• _Work order_
Don't include pictures. Quote the lines below from the first through the line that contains "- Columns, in".

------ Materials provided

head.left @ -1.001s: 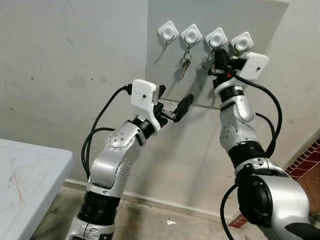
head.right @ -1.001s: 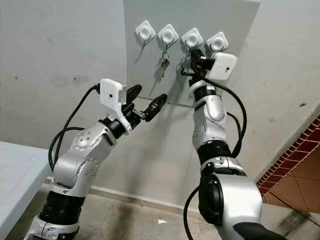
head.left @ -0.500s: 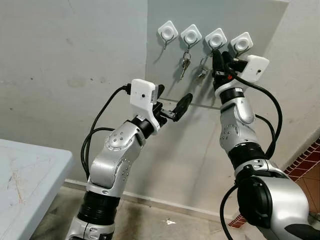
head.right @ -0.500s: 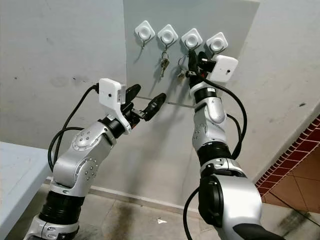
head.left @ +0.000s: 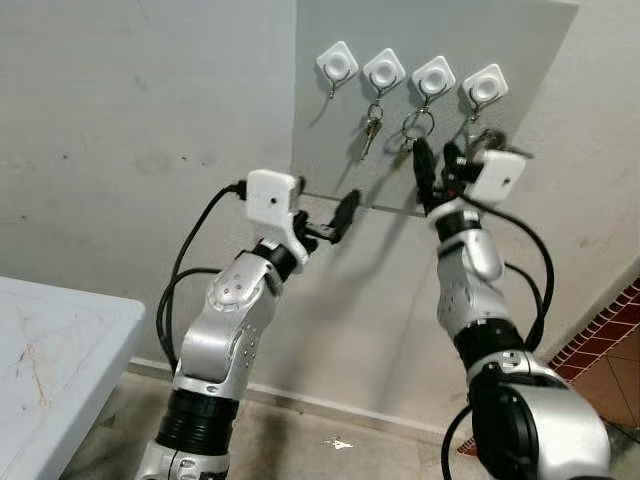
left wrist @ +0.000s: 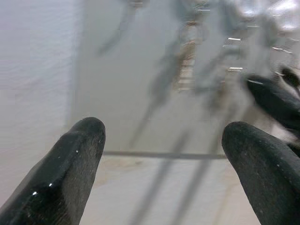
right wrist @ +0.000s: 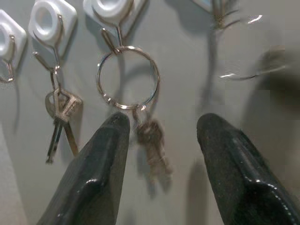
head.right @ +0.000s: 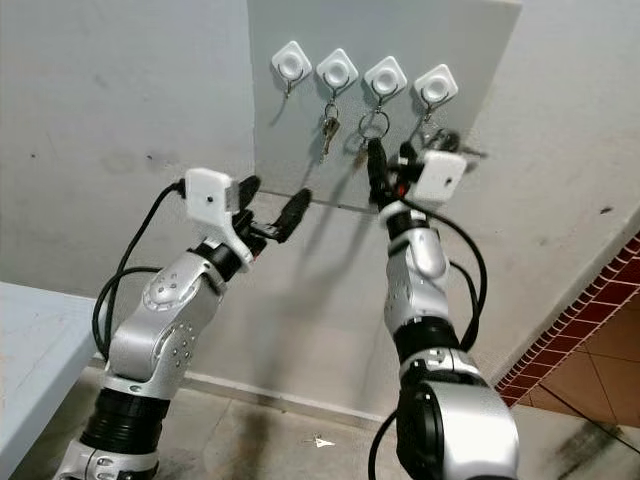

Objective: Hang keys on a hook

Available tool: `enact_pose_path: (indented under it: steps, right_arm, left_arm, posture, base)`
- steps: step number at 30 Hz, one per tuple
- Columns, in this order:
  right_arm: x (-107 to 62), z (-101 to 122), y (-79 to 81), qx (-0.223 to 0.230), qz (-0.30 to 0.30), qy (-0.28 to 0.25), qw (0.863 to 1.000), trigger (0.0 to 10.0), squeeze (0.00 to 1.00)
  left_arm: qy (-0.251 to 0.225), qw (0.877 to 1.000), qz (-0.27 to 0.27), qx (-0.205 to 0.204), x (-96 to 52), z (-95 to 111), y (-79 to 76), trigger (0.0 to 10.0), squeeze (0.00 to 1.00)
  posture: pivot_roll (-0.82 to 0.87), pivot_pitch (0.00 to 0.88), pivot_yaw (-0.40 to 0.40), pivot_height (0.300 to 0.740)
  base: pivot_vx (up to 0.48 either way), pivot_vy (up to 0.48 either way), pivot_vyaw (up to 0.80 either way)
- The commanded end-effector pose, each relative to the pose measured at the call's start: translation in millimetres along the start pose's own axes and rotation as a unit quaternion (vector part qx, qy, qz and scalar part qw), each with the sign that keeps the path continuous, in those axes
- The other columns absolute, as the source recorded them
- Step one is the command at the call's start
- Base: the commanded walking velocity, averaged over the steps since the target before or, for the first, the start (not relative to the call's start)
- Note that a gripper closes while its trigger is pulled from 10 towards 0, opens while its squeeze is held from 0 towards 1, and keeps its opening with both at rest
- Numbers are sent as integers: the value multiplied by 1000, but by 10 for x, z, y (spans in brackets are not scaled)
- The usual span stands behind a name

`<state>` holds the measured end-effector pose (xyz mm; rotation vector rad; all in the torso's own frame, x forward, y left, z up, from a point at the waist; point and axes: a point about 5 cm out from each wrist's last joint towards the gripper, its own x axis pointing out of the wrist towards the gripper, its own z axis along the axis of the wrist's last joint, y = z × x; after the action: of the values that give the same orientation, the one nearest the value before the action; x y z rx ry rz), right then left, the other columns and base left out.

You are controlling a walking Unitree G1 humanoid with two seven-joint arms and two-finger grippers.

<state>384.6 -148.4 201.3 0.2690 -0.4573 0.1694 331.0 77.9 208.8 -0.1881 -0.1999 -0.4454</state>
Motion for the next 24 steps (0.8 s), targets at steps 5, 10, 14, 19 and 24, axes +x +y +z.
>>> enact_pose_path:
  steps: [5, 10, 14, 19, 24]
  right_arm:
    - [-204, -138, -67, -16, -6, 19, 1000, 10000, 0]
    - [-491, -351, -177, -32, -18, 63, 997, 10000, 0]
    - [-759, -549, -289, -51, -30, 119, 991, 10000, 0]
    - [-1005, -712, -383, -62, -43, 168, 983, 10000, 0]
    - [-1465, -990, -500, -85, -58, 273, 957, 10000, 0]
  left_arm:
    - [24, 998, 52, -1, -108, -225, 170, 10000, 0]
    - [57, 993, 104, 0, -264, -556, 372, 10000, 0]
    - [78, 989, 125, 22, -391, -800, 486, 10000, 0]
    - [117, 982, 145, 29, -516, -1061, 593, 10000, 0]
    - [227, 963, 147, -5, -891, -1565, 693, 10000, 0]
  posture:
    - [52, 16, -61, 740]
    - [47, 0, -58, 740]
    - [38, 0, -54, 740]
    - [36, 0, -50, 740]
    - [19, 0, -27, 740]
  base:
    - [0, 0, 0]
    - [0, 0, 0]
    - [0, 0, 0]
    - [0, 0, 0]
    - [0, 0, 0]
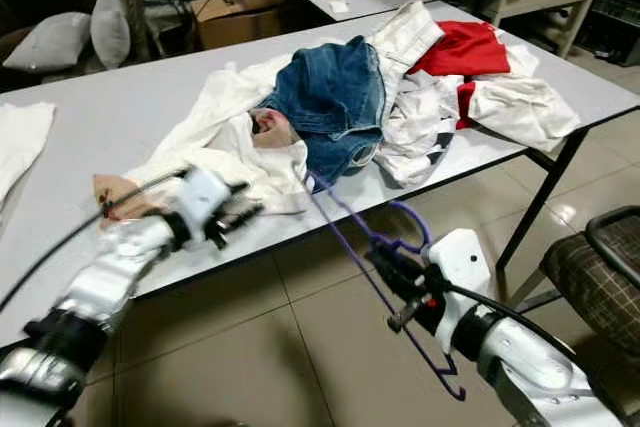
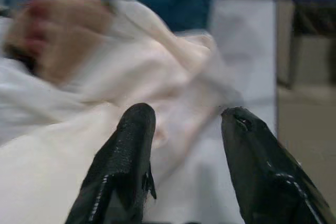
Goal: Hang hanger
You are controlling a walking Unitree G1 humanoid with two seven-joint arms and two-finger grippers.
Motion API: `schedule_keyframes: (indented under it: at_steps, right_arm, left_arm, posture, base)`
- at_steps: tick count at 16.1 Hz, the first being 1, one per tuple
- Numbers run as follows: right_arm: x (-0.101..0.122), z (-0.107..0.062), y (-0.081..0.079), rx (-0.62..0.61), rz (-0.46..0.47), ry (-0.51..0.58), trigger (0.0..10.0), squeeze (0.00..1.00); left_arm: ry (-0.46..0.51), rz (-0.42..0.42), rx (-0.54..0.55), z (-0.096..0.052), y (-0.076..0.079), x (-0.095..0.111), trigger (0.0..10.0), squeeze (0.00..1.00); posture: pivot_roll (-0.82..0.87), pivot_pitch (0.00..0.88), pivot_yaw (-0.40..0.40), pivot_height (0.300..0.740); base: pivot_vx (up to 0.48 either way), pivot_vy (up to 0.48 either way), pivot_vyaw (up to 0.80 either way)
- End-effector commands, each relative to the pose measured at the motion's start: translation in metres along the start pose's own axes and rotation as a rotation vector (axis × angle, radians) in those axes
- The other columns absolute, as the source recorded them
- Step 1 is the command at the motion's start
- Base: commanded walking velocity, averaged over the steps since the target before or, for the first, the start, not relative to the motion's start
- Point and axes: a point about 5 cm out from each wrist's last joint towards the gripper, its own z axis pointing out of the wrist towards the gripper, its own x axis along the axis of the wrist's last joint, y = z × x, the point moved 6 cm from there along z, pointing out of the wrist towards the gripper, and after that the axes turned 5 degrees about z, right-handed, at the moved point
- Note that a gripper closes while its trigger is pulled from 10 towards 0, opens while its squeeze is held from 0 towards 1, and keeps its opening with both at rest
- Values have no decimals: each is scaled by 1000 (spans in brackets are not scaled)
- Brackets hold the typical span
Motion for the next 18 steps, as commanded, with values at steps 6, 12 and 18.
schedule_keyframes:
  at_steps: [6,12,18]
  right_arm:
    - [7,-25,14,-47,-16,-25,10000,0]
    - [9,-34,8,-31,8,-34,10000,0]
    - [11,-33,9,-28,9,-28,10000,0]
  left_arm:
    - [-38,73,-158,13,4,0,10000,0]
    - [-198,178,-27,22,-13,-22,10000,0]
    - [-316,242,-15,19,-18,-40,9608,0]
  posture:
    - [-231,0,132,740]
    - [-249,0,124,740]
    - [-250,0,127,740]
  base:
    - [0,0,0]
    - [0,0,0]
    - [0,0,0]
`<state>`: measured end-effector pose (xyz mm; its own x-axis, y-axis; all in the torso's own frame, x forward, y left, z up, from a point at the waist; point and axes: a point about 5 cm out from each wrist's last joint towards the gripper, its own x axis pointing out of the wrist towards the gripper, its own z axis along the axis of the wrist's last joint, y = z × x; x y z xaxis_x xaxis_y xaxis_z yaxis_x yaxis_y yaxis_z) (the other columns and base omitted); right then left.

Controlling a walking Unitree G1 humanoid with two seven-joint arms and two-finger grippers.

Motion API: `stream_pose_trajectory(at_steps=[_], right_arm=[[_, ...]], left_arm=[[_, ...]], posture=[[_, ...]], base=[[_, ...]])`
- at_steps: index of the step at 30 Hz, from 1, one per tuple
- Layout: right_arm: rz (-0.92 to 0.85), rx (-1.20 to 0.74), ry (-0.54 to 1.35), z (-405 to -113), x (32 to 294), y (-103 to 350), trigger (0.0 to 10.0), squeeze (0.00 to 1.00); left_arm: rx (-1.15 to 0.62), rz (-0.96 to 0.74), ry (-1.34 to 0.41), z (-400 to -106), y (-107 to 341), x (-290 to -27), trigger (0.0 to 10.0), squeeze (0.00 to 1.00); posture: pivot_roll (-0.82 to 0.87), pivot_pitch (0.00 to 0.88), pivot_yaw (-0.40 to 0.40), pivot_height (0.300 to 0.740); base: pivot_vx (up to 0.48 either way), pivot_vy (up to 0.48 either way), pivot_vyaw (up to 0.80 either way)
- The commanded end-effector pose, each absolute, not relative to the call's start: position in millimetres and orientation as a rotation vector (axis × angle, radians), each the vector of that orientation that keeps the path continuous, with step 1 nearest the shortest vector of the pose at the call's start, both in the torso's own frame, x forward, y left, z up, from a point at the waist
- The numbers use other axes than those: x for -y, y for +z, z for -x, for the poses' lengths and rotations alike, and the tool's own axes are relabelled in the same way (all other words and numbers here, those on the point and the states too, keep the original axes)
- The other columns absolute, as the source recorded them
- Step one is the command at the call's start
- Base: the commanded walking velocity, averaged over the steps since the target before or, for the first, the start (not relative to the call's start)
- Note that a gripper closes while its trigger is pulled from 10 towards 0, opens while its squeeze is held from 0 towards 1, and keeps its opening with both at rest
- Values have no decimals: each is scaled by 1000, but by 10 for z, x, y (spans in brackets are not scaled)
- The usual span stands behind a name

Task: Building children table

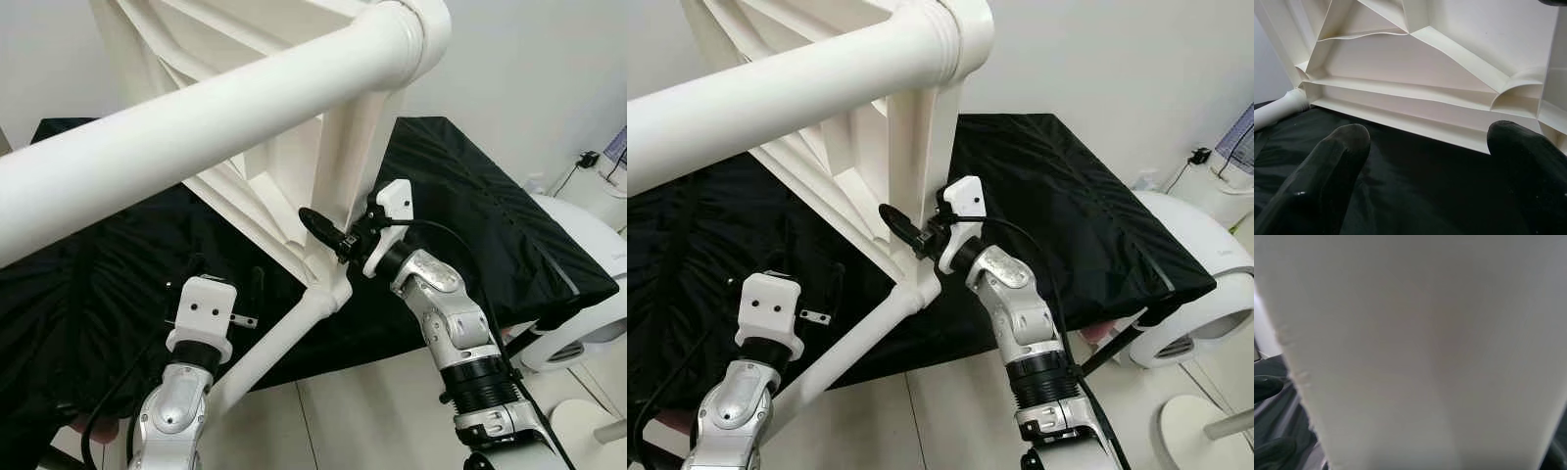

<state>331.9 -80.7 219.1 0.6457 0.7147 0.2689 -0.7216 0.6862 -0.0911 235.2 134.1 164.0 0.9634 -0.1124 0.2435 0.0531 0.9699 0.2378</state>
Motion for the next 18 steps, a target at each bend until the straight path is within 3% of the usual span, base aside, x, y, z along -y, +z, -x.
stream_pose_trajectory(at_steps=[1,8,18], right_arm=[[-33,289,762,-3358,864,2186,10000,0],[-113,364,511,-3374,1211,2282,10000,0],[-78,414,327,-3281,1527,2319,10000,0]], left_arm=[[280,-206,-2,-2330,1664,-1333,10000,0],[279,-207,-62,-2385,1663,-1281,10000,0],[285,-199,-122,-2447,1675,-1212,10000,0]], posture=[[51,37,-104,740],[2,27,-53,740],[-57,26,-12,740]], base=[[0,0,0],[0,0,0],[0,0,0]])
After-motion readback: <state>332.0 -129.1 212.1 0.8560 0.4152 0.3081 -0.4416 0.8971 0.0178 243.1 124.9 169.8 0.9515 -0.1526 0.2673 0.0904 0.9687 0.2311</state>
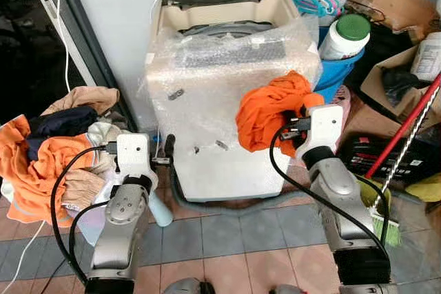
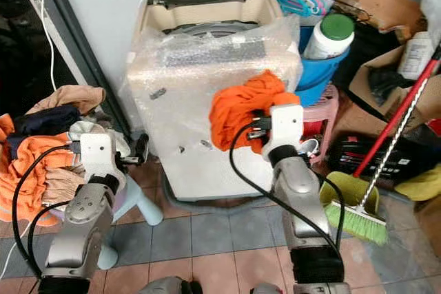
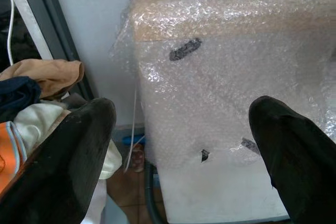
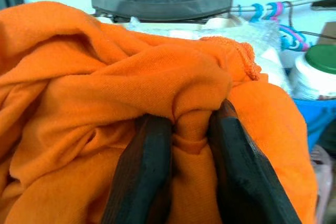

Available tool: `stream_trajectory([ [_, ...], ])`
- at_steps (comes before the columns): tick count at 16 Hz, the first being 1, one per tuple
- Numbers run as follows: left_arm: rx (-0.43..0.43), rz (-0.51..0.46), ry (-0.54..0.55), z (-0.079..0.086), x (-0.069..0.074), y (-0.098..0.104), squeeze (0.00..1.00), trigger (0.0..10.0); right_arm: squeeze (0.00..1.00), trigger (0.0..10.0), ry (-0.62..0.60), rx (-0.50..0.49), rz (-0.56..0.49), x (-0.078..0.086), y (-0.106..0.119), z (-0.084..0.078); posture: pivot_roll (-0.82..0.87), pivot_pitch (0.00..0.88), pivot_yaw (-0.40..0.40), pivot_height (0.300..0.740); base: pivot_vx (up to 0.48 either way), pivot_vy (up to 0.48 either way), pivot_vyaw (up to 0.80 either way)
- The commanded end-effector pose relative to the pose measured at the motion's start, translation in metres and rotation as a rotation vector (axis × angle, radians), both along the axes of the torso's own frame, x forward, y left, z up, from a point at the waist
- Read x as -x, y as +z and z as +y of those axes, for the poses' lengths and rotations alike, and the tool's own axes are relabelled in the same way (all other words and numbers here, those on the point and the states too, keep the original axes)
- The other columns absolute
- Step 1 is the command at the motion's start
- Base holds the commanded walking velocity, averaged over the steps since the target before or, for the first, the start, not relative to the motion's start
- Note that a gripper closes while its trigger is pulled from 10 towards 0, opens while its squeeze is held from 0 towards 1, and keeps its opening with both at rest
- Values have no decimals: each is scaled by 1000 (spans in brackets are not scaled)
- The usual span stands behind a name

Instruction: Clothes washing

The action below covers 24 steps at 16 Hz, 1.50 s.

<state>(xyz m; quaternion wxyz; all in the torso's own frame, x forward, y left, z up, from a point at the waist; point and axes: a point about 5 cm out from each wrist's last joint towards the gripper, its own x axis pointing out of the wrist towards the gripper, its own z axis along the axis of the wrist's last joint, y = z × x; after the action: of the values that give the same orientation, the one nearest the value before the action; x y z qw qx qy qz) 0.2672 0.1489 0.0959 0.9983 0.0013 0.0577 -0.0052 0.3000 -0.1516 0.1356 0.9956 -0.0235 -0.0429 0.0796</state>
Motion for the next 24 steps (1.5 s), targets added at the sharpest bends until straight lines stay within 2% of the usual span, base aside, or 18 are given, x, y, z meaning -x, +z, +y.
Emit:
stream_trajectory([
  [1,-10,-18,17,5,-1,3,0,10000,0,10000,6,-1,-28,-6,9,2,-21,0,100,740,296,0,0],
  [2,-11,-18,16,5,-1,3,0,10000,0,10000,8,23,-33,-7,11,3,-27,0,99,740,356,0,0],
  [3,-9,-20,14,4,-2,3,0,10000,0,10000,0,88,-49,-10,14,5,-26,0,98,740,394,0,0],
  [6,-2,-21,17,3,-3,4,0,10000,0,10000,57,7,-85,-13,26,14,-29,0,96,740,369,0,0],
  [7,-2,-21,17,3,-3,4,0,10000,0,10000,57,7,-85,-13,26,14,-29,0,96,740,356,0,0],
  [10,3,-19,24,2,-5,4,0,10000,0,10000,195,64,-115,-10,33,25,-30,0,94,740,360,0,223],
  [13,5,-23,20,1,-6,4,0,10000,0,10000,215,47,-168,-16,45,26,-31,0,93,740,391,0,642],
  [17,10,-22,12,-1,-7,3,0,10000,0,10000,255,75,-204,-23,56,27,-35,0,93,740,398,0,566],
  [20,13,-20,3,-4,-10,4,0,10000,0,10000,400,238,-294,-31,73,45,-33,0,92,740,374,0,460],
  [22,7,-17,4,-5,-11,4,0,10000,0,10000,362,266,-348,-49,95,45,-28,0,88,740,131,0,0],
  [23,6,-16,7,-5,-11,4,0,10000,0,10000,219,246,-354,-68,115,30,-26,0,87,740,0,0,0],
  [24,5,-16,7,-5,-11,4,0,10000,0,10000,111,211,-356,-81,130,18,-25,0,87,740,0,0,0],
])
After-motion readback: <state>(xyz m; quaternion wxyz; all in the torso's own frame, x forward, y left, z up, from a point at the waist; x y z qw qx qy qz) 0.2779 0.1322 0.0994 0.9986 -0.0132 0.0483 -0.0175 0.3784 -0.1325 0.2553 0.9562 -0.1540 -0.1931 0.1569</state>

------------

• _Response to the exercise_
head.left @ -1.001s: 
head.right @ -1.001s: 
head.left @ -0.500s: 
head.right @ -0.500s: 
head.left @ +0.000s: 
left wrist @ +0.000s: 
right wrist @ +0.000s: 
head.right @ +0.000s: 

Objective: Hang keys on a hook

Available tool: `enact_pose_path: (indented under it: steps, right_arm, left_arm, posture, base)`
- steps: step number at 30 Hz, one per tuple
- Columns, in this order:

Now the exercise is complete.